**Exercise instructions**
Each line below from the one containing "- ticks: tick" through the one containing "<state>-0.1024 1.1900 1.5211" is to be given again exactly, and no line outside that span.

**Collected data**
=== Begin Enclosure ===

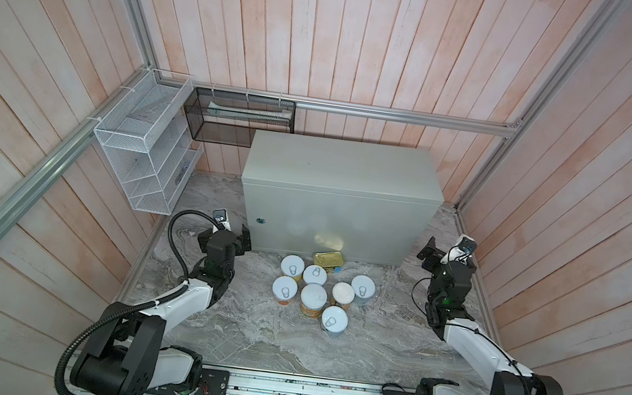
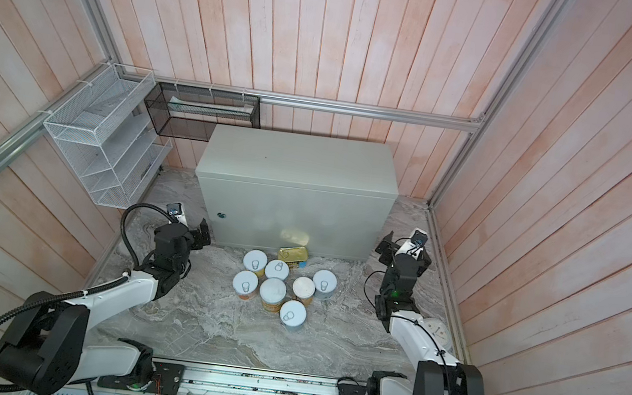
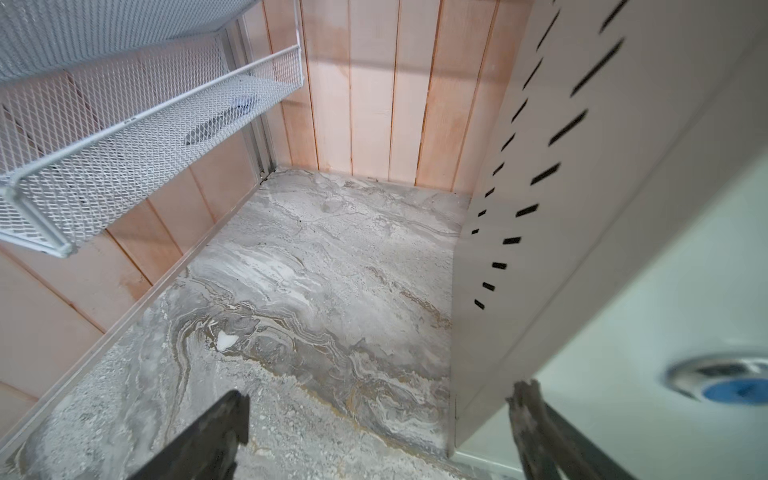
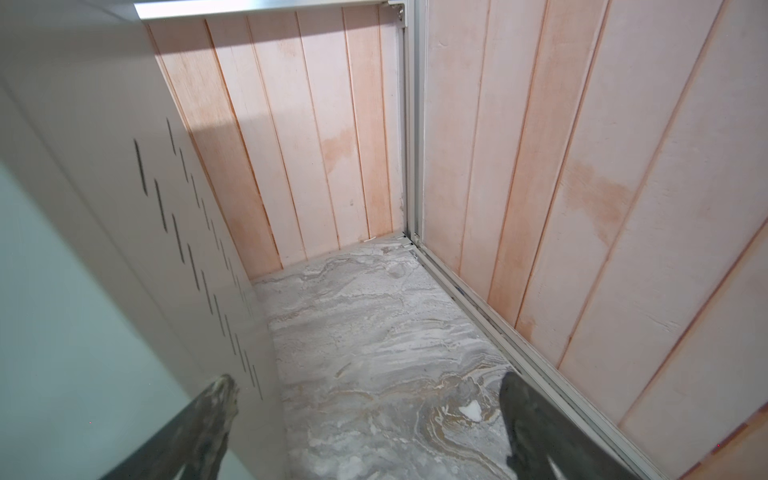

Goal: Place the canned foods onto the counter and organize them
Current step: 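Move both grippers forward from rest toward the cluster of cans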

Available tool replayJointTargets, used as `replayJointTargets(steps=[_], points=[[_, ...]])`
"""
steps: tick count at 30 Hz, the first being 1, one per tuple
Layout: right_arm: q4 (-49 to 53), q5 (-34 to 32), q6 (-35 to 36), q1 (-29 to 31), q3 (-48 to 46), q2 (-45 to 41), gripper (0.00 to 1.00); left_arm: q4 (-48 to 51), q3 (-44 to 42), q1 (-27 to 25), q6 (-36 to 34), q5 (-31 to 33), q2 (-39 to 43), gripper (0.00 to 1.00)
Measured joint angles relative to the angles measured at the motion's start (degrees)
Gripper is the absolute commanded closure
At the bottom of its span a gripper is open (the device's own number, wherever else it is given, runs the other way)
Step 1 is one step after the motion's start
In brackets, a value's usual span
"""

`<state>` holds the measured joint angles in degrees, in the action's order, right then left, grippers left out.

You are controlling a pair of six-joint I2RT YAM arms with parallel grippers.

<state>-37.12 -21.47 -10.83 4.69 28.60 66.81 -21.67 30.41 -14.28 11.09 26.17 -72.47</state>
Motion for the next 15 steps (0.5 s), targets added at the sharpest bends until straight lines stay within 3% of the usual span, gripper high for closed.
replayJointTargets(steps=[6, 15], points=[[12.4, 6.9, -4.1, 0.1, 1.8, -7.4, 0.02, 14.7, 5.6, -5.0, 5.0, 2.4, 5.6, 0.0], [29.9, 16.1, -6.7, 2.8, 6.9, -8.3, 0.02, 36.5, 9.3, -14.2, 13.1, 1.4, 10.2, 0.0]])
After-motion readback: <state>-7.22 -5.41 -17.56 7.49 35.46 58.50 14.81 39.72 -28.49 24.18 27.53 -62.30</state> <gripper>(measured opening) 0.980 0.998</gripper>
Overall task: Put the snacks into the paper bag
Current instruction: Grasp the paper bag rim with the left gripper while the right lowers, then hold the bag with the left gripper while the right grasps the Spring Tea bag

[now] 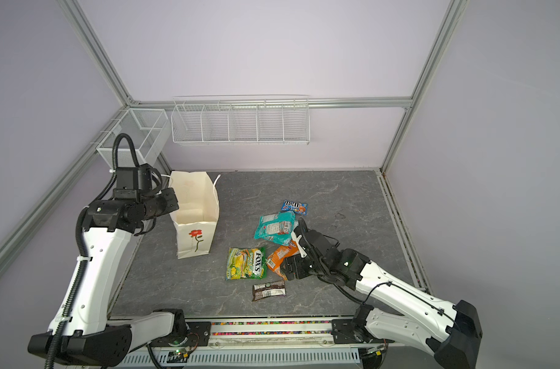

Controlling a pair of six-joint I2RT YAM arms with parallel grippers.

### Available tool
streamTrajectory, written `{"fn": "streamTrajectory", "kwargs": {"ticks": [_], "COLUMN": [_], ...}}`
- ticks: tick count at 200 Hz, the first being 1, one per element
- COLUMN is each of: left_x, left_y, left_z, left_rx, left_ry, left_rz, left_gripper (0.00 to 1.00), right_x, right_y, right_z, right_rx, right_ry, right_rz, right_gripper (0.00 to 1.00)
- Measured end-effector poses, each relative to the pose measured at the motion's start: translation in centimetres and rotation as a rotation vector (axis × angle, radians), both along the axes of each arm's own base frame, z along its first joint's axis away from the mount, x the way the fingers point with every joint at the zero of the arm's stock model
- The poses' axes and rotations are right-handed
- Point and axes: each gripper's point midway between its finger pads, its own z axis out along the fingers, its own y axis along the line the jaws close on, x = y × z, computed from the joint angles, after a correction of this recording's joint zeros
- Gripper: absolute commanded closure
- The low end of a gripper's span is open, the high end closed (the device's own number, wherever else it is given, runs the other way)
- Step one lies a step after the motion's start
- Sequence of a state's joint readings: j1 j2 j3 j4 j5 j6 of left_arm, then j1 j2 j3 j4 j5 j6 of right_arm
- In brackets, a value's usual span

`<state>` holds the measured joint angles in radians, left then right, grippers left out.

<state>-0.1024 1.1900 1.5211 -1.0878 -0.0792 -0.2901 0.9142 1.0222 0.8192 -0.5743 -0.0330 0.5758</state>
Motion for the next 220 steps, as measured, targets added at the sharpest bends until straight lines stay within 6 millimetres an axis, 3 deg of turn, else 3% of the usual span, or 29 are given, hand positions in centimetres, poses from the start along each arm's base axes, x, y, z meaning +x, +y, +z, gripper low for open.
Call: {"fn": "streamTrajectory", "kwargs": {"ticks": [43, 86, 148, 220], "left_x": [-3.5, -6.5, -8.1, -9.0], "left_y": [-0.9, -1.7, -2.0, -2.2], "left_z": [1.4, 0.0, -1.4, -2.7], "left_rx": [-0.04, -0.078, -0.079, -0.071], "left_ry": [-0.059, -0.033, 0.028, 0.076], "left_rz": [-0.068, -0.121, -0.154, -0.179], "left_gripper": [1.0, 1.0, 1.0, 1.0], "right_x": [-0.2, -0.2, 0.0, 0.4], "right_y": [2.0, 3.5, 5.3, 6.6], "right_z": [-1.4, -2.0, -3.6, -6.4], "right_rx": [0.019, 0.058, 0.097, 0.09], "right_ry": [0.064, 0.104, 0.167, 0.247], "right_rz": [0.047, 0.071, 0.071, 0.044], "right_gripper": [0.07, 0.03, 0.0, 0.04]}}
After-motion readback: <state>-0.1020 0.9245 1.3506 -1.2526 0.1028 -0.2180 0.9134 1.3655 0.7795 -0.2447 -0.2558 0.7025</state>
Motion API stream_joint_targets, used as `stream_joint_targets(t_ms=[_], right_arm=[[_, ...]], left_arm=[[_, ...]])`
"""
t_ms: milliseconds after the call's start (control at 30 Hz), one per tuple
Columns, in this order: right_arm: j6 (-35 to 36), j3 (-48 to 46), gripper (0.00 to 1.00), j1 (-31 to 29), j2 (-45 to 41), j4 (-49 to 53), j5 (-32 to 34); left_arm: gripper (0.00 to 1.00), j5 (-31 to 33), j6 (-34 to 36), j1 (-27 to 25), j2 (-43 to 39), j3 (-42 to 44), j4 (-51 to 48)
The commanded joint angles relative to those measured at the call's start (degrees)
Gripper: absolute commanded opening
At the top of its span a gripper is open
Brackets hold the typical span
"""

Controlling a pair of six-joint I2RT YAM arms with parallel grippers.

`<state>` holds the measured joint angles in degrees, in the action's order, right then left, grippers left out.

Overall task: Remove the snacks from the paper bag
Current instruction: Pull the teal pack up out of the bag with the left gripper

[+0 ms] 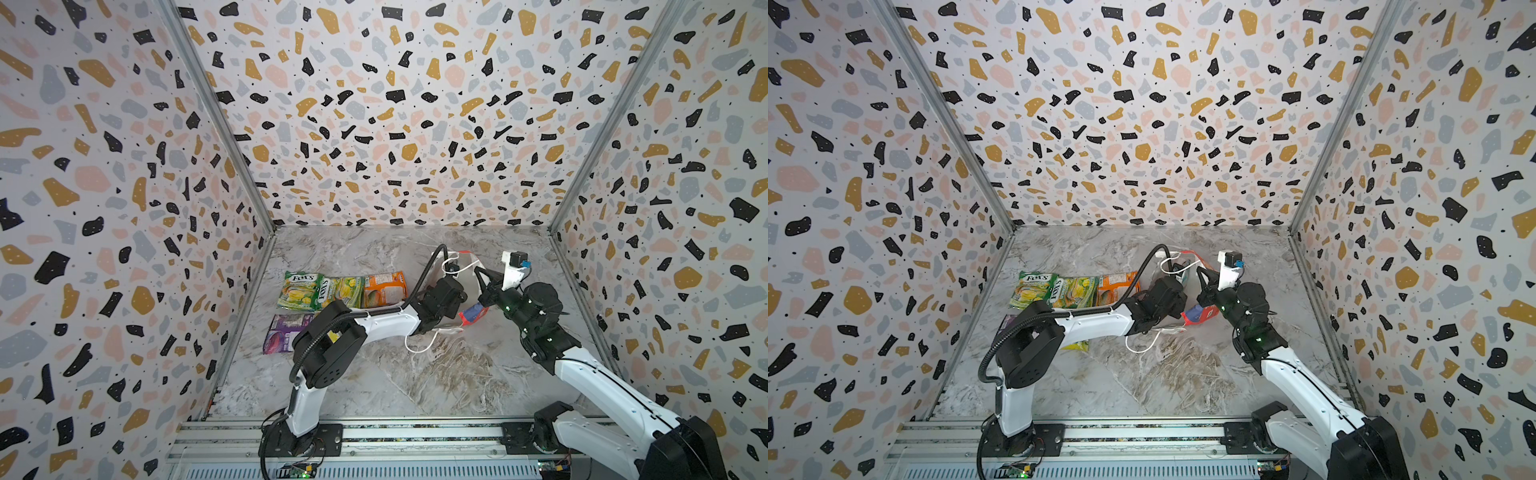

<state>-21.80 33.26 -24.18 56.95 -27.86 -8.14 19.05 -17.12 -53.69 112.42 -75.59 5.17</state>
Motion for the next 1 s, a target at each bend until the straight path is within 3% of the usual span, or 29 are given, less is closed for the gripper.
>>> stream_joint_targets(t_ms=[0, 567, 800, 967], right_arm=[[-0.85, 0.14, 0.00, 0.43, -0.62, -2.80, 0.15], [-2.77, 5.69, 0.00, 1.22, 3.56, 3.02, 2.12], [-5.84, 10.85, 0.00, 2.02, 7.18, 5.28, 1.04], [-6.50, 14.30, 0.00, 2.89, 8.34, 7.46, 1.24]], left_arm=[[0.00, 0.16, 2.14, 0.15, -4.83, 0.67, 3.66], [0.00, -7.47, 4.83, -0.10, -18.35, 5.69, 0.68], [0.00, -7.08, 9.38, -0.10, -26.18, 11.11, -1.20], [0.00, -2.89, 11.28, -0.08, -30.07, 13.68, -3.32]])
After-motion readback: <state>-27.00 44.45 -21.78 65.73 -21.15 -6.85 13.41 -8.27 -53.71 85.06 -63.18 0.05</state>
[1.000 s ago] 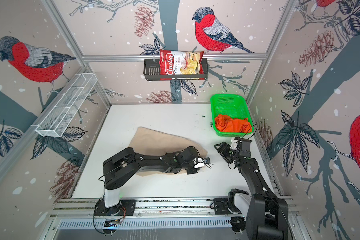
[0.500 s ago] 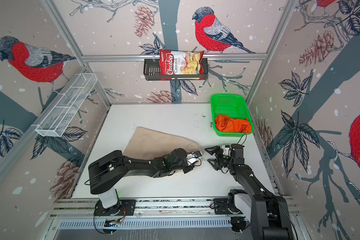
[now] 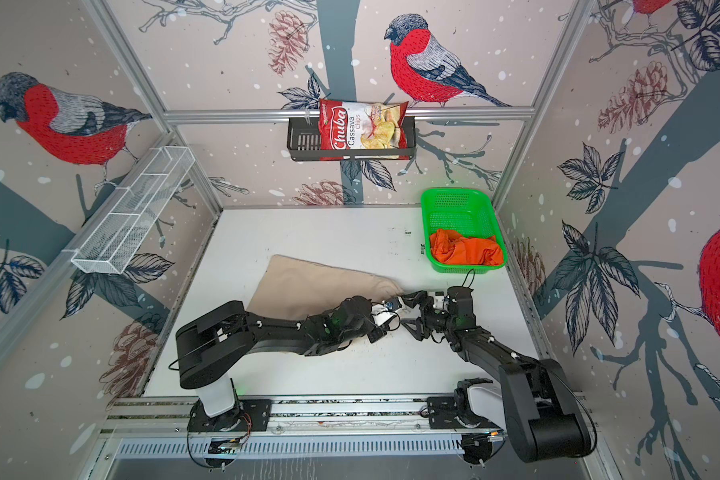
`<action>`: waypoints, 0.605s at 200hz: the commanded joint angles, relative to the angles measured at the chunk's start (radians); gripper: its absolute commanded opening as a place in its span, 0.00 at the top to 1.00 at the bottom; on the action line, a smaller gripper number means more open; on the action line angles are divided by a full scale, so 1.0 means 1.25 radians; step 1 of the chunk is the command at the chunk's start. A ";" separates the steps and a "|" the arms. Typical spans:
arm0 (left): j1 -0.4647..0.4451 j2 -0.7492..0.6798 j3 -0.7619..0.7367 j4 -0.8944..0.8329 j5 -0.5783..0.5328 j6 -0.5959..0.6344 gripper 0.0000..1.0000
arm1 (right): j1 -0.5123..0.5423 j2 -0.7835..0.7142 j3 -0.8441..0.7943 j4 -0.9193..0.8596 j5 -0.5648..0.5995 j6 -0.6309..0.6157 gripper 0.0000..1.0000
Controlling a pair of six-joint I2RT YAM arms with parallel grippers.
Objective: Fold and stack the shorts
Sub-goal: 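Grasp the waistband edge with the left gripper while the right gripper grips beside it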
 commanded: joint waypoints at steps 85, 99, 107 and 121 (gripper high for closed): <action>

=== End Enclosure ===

**Result for this exercise**
- ticks: tick count at 200 Hz, the first being 1, one per element
- COLUMN is each of: left_x, left_y, left_z, left_rx, left_ry, left_rz, left_gripper (0.00 to 1.00), right_x, right_y, right_z, right_rx, right_ry, right_rz, right_gripper (0.00 to 1.00)
- Measured end-effector poses, each relative to the pose measured at the motion's start: translation in centimetres and rotation as a rotation vector (axis × angle, radians), both along the axes of each arm's own base frame, z along its first joint's axis away from the mount, x the way the fingers point with every joint at the zero of the arm's stock model
- The poses' axes and rotations are right-handed
- Point and axes: each gripper's point midway between its finger pads, its own z axis out along the fingers, its own y axis along the line the jaws close on, x = y × z, computed from the joint angles, after a correction of this recording's joint zeros
- Gripper: absolute commanded closure
- The low end of a gripper's span is open, the high end closed (the device's own number, wherever else it is given, runs the other way)
- Step one lies a step after the motion's start
- Sequence of a state's joint readings: j1 j2 j3 j4 j5 j6 of left_arm, then j1 j2 j3 j4 j5 j6 of right_arm
- In brackets, a value's usual span

`<state>` holds the measured joint angles in radians, left then right, grippers left out.

<state>-0.1024 1.1900 1.5211 -1.0878 -0.0792 -0.2901 0.9142 1.0222 0.8192 -0.5743 -0.0330 0.5758</state>

No more output is expected.